EM.Illumina can only handle surface and solid CAD objects. Only the outer surface of solid objects is considered in the PO simulation. No line or curve objects are allowed in the project workspace; or else, they will be ignored during the PO simulation.
Organizing Geometric Objects by Surface Type
You can define several PEC, PMC or impedance surface groups with different colors and impedance values. All the objects created and drawn under a group share the same color and other properties. Once a new surface node has been created on the navigation tree, it becomes the "Active" surface group of the project workspace, which is always listed in bold letters. When you draw a new CAD object such as a Box or a Sphere, it is inserted under the currently active surface type. There is only one surface group that is active at any time. Any surface type can be made active by right clicking on its name in the navigation tree and selecting the Activate item of the contextual menu. It is recommended that you first create surface groups, and then draw new objects under the active surface group. However, if you start a new EM.Illumina project from scratch, and start drawing a new object without having previously defined any surface groups, a new default PEC surface group is created and added to the navigation tree to hold your new CAD object.
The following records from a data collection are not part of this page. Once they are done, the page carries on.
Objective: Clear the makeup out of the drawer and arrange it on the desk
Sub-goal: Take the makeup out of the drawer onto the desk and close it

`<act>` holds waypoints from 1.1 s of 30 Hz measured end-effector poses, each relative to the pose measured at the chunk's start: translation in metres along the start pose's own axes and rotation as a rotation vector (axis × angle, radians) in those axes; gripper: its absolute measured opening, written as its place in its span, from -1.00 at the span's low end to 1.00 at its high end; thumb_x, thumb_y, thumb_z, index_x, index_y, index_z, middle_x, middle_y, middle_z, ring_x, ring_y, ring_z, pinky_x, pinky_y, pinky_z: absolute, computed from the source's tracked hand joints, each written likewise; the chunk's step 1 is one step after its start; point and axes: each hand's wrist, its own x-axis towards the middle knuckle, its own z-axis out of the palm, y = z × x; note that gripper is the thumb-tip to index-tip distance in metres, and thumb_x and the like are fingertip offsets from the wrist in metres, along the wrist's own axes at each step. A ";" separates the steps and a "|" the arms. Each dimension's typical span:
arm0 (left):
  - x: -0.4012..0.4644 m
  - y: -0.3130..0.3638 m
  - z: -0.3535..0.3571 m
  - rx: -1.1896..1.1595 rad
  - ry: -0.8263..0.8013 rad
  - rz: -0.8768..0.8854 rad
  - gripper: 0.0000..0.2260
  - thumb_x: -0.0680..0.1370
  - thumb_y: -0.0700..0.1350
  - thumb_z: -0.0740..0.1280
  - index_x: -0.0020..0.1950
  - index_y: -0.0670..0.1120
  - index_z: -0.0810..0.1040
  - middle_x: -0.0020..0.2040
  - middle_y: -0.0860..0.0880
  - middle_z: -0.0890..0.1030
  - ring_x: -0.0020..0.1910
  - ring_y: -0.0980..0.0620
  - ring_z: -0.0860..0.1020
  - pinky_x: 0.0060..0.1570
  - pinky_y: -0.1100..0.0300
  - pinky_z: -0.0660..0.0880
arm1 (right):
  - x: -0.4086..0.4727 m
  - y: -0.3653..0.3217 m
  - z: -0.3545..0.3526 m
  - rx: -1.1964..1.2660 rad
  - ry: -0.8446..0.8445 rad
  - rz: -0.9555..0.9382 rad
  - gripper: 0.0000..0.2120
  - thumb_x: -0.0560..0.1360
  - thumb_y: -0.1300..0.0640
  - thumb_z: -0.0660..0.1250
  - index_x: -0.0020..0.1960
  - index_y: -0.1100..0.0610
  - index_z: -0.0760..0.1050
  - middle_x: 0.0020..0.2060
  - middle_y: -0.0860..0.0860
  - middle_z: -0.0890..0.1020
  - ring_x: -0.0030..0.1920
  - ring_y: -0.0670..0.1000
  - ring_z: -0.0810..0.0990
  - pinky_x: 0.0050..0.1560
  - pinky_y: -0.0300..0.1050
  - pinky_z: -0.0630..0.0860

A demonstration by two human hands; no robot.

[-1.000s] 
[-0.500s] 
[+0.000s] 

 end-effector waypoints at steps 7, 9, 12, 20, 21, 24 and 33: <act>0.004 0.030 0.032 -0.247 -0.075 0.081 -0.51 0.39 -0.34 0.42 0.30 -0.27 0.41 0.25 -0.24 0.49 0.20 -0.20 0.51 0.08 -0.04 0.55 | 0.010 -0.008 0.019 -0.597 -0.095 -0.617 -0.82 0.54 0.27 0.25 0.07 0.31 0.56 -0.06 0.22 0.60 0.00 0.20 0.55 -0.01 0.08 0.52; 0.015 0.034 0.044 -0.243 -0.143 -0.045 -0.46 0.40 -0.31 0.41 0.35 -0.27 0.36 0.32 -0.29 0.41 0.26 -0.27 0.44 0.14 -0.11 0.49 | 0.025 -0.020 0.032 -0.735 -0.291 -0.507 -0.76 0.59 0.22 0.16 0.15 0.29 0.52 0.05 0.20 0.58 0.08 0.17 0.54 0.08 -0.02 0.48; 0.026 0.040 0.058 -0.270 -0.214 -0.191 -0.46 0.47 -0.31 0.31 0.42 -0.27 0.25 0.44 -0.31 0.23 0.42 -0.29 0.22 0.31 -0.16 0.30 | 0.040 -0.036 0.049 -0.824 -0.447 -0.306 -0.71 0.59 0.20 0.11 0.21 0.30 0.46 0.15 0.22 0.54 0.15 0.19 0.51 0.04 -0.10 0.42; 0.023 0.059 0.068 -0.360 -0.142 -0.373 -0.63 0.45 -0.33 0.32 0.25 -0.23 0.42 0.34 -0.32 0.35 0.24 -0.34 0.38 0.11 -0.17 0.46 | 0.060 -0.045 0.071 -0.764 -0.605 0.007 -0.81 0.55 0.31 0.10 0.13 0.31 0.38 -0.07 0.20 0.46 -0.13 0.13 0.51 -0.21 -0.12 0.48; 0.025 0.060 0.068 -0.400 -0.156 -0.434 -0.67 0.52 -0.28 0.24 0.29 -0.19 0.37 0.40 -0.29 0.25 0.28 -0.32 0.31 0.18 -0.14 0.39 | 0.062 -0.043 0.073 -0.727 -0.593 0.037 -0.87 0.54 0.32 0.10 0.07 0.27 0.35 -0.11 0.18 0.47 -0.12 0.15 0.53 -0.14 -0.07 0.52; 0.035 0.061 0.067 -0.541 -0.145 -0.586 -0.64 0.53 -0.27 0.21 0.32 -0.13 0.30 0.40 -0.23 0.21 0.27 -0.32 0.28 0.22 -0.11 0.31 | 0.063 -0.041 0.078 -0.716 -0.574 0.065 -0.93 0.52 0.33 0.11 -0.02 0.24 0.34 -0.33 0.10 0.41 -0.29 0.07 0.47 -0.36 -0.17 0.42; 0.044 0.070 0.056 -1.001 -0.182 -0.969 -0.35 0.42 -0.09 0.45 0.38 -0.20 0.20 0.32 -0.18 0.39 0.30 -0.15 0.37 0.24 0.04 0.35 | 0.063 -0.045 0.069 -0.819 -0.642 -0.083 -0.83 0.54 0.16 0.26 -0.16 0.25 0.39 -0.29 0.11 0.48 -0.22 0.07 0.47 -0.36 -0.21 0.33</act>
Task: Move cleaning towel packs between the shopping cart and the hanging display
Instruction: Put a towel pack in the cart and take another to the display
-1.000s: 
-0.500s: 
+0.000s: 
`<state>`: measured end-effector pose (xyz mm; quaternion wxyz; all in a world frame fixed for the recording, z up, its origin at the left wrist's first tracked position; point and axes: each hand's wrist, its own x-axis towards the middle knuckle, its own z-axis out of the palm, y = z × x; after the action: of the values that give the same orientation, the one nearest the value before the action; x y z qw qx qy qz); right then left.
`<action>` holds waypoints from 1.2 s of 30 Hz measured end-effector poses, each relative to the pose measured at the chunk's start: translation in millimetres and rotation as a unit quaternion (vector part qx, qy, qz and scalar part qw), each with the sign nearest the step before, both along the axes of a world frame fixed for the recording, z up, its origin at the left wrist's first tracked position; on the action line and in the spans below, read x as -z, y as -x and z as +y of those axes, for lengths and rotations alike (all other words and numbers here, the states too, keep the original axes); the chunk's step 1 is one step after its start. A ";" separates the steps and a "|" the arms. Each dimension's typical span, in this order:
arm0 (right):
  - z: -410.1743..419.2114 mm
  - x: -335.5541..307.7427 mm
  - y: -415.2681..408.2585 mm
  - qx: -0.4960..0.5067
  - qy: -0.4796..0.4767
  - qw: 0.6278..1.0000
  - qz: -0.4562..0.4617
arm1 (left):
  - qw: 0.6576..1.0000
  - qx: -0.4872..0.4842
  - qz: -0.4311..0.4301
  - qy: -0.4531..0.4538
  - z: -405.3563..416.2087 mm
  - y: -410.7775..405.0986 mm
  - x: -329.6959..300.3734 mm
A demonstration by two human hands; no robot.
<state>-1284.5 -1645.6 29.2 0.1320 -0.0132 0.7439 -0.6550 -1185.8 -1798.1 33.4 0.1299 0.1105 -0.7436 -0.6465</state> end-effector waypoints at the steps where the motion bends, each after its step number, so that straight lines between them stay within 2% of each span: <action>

Click here to learn more about Moving Objects among Surface Groups.
|In EM.Cube, you can import external CAD models (such as STEP, IGES, STL models, etc.) only to CubeCAD. From CubeCAD, you can then move the imported objects to EM.Illumina.|
EM.Illumina's Excitation Sources
EM.Illumina provides three types of sources for the excitation of your physical optics simulation:
|Hertzian Short Dipole Source||Almost omni-directional physical radiator||None, stand-alone source|
|Plane Wave Source||Used for modeling scattering||None, stand-alone source|
|Huygens Source||Used for modeling equivalent sourced imported from other EM.Cube modules||Imported from a Huygens surface data file|
Click on each category to learn more details about it in the Glossary of EM.Cube's Excitation Sources.
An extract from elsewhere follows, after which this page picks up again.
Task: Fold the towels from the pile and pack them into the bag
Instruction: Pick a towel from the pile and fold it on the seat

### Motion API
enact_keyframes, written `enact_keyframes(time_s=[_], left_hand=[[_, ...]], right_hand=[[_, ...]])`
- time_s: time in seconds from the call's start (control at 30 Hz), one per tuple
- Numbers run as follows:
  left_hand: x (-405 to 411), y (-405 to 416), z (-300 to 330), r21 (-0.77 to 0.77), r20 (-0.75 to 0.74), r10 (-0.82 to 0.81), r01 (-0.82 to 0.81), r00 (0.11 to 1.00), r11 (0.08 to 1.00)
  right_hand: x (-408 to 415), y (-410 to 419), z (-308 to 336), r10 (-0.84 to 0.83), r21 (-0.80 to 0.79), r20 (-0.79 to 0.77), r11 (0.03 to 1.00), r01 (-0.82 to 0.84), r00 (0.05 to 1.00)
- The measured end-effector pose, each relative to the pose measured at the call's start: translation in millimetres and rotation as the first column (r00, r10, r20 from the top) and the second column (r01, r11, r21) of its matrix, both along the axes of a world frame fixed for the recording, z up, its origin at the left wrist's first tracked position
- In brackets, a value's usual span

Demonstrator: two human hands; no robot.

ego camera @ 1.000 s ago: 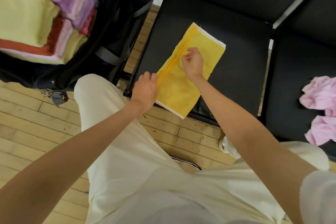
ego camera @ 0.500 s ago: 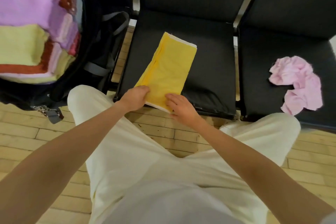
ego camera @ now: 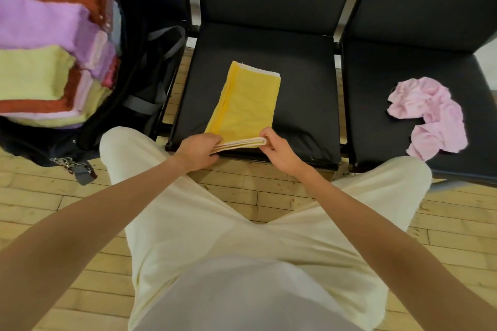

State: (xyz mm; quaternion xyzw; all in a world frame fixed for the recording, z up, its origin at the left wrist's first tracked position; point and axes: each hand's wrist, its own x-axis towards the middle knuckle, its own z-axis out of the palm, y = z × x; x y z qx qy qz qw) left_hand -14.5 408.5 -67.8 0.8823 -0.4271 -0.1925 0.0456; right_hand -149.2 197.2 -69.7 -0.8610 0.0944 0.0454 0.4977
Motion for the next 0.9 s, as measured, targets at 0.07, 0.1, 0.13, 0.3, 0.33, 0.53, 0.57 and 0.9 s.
enact_keyframes(time_s=[0.07, 0.1, 0.13, 0.3, 0.33, 0.53, 0.57, 0.9], left_hand=[[-2.8, -4.3, 8.4, -0.091, -0.108, 0.066, -0.076, 0.992, 0.993], [-2.1, -7.4, 14.0, -0.127, -0.179, 0.079, -0.103, 0.981, 0.987], [-0.3, -10.2, 19.6, -0.158, -0.250, 0.086, -0.128, 0.964, 0.979], [8.1, -24.6, 37.5, -0.262, -0.595, 0.112, -0.324, 0.796, 0.909], [7.9, -28.4, 36.1, -0.284, -0.617, 0.122, -0.364, 0.778, 0.887], [14.0, -57.4, 11.0, -0.283, -0.487, 0.354, -0.528, 0.798, 0.801], [16.1, -61.7, 7.1, -0.257, -0.460, 0.396, -0.546, 0.795, 0.797], [24.0, -85.8, -16.6, 0.029, -0.259, 0.534, -0.546, 0.805, 0.837]], right_hand=[[-5.8, -7.4, 1.5, -0.090, 0.114, -0.011, 0.989, 0.091, 0.996], [-8.2, -11.5, 0.8, -0.135, 0.154, -0.016, 0.979, 0.136, 0.991], [-10.8, -15.2, 1.0, -0.183, 0.190, -0.026, 0.964, 0.185, 0.983], [-16.0, -24.8, 5.3, -0.412, 0.254, 0.015, 0.883, 0.395, 0.911], [-14.5, -23.7, 5.8, -0.430, 0.201, 0.057, 0.889, 0.411, 0.901], [16.9, -18.0, -4.0, -0.487, -0.276, 0.101, 0.824, 0.495, 0.868], [24.0, -18.2, -6.9, -0.502, -0.325, 0.075, 0.805, 0.497, 0.862], [49.7, -18.2, -27.3, -0.573, -0.557, -0.173, 0.728, 0.401, 0.801]])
A short Hertzian dipole is the simplest way of exciting a structure in EM.Illumina. A short dipole source acts like an infinitesimally small ideal current source. The total radiated power by your dipole source is calculated and displayed in Watts in its property dialog. Your physical structure in EM.Illumina can also be excited by an incident plane wave. In particular, you need a plane wave source to compute the radar cross section of a target. The direction of incidence is defined by the θ and φ angles of the unit propagation vector in the spherical coordinate system. The default values of the incidence angles are θ = 180° and φ = 0° corresponding to a normally incident plane wave propagating along the -Z direction with a +X-polarized E-vector. Huygens sources are virtual equivalent sources that capture the radiated electric and magnetic fields from another structure that was previously analyzed in another EM.Cube computational module.
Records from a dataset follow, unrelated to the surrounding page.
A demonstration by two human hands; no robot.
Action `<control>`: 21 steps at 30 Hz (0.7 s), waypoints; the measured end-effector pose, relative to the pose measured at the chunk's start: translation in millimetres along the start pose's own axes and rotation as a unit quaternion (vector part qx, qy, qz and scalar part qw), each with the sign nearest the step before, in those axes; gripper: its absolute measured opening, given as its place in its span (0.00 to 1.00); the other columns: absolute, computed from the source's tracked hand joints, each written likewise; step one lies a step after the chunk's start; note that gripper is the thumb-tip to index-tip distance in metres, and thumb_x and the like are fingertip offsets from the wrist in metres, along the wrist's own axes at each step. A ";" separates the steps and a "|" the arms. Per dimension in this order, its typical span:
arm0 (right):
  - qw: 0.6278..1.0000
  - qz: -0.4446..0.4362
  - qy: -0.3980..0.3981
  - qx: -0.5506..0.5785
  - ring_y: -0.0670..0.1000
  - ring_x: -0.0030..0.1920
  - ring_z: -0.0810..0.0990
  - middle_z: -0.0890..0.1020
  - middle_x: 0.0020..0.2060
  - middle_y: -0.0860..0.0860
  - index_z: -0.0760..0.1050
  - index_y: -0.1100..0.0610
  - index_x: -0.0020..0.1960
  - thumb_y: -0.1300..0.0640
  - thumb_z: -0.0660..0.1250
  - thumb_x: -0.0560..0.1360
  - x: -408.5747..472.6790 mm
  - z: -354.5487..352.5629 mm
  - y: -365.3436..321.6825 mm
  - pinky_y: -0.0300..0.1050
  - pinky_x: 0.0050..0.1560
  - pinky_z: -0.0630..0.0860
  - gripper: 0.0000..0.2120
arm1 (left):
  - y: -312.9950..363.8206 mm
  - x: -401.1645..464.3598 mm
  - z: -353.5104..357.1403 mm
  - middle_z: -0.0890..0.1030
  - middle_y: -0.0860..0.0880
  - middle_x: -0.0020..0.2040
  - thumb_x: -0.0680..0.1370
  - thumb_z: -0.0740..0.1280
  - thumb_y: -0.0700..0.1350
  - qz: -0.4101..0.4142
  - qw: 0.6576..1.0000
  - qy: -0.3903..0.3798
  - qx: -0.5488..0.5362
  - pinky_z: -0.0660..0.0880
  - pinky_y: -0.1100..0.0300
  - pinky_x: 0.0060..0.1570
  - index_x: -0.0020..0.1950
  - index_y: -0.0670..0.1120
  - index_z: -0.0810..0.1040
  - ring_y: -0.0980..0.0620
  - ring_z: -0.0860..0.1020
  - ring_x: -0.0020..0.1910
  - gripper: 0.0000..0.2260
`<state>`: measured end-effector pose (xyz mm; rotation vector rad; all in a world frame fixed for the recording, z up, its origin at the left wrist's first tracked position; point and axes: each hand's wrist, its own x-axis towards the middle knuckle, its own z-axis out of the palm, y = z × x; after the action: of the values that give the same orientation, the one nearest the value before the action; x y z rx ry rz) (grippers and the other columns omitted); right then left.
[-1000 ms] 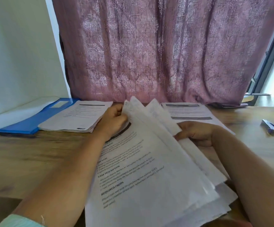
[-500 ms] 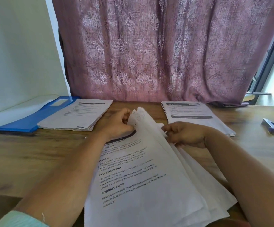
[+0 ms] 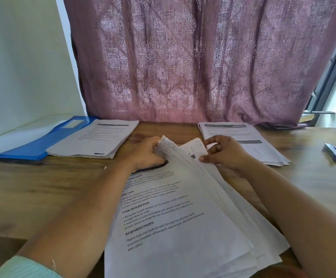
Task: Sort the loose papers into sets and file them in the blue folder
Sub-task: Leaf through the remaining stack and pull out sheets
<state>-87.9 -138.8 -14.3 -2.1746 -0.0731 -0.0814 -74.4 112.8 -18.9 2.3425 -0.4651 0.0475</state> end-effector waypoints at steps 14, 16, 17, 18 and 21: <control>0.999 -0.027 0.021 -0.025 0.56 0.41 0.83 0.84 0.37 0.53 0.81 0.54 0.43 0.51 0.73 0.73 7.2 -4.9 13.9 0.51 0.50 0.82 0.07 | -17.9 9.7 -3.4 0.83 0.54 0.41 0.69 0.76 0.31 0.039 0.995 -0.039 -0.081 0.75 0.64 0.47 0.39 0.39 0.83 0.60 0.80 0.41 0.05; 0.996 -0.001 -0.017 -0.088 0.50 0.40 0.79 0.82 0.39 0.50 0.81 0.51 0.46 0.47 0.77 0.68 3.8 -4.5 11.9 0.43 0.45 0.77 0.11 | -17.9 9.8 -3.8 0.84 0.53 0.47 0.69 0.75 0.30 0.033 0.995 -0.050 -0.085 0.76 0.66 0.51 0.38 0.41 0.84 0.59 0.81 0.46 0.06; 0.995 0.010 -0.036 -0.093 0.49 0.40 0.78 0.81 0.39 0.49 0.81 0.51 0.48 0.47 0.79 0.66 1.7 -2.1 9.1 0.42 0.44 0.75 0.14 | -16.7 9.4 -3.4 0.84 0.53 0.48 0.70 0.74 0.30 0.032 0.994 -0.055 -0.086 0.75 0.68 0.52 0.38 0.42 0.85 0.59 0.81 0.48 0.07; 0.995 0.015 -0.049 -0.084 0.48 0.40 0.77 0.80 0.38 0.48 0.80 0.51 0.50 0.49 0.80 0.64 0.1 0.6 6.4 0.41 0.45 0.73 0.17 | -15.2 8.6 -3.3 0.84 0.53 0.49 0.71 0.74 0.31 0.030 0.994 -0.060 -0.084 0.75 0.69 0.51 0.39 0.41 0.84 0.61 0.81 0.49 0.06; 0.998 0.018 -0.050 -0.037 0.48 0.38 0.75 0.77 0.34 0.47 0.79 0.53 0.52 0.56 0.81 0.64 -1.1 4.2 2.1 0.42 0.43 0.73 0.19 | -13.0 7.2 -1.4 0.85 0.44 0.45 0.72 0.74 0.36 0.024 0.995 -0.055 -0.080 0.79 0.57 0.53 0.40 0.40 0.83 0.53 0.83 0.48 0.02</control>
<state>-88.7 -136.6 -18.5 -2.2532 -0.0897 0.0464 -63.1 120.1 -25.2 2.1848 -0.5579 -0.0931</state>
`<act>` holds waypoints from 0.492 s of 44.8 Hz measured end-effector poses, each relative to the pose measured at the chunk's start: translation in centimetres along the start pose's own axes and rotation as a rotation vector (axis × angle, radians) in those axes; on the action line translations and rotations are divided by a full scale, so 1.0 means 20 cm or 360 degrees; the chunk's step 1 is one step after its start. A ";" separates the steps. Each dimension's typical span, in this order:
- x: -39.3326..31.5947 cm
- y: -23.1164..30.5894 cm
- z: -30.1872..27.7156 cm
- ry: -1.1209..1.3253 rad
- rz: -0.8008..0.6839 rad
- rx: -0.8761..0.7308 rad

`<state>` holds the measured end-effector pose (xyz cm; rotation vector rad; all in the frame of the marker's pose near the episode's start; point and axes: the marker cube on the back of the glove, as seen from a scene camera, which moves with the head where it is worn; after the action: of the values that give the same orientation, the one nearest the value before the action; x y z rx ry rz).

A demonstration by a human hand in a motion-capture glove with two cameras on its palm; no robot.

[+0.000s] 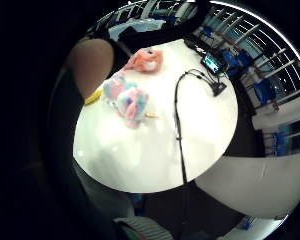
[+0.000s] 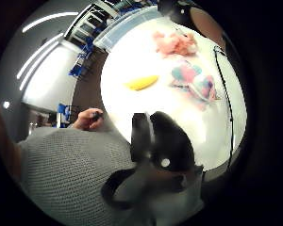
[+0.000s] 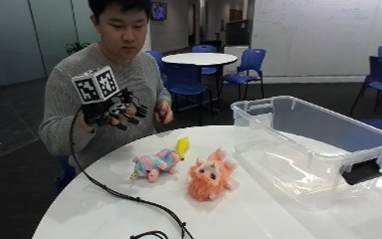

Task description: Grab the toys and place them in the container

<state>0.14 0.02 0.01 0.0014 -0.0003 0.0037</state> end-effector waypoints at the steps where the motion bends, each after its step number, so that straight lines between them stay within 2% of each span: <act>1: 0.00 0.00 0.00 0.0001 0.0000 0.0002; 16: 0.03 0.01 0.01 -0.0046 -0.0031 0.0020; 22: -0.03 -0.03 0.03 -0.0110 -0.0115 -0.0001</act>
<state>-0.47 -0.56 0.57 0.0010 -0.0695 -0.0686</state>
EM.Illumina's Simulation Data & Observables
EM.Illumina does not produce any output data on its own unless you define one or more observables for your simulation project. The primary output data in the Physical Optics method are the electric and magnetic surface current distributions on the surface of your structure. At the end of a PO simulation, EM.Illumina generates a number of output data files that contain all the computed simulation data. Once the current distributions are known, EM.Illumina can compute near-field distributions as well as far-field quantities such as radiation patterns and radar cross section (RCS).
EM.Illumina currently provides the following observables:
|Icon||Simulation Data Type||Observable Type||Applications||Restrictions|
|Current Distribution Maps||Current Distribution||Computing electric surface current distribution on PEC and impedance surfaces and magnetic surface current distribution on PMC and impedance surfaces||None|
|Near-Field Distribution Maps||Near-Field Sensor||Computing electric and magnetic field components on a specified plane in the frequency domain||None|
|Far-Field Radiation Characteristics||Far-Field Radiation Pattern||Computing the radiation pattern and additional radiation characteristics such as directivity, axial ratio, side lobe levels, etc.||None|
|Far-Field Scattering Characteristics||Radar Cross Section (RCS)||Computing the bistatic and monostatic RCS of a target||Requires a plane wave source|
|Huygens Surface||Huygens Surface||Collecting tangential field data on a box to be used later as a Huygens source in other EM.Cube modules||None|
Click on each category to learn more details about it in the Glossary of EM.Cube's Simulation Observables.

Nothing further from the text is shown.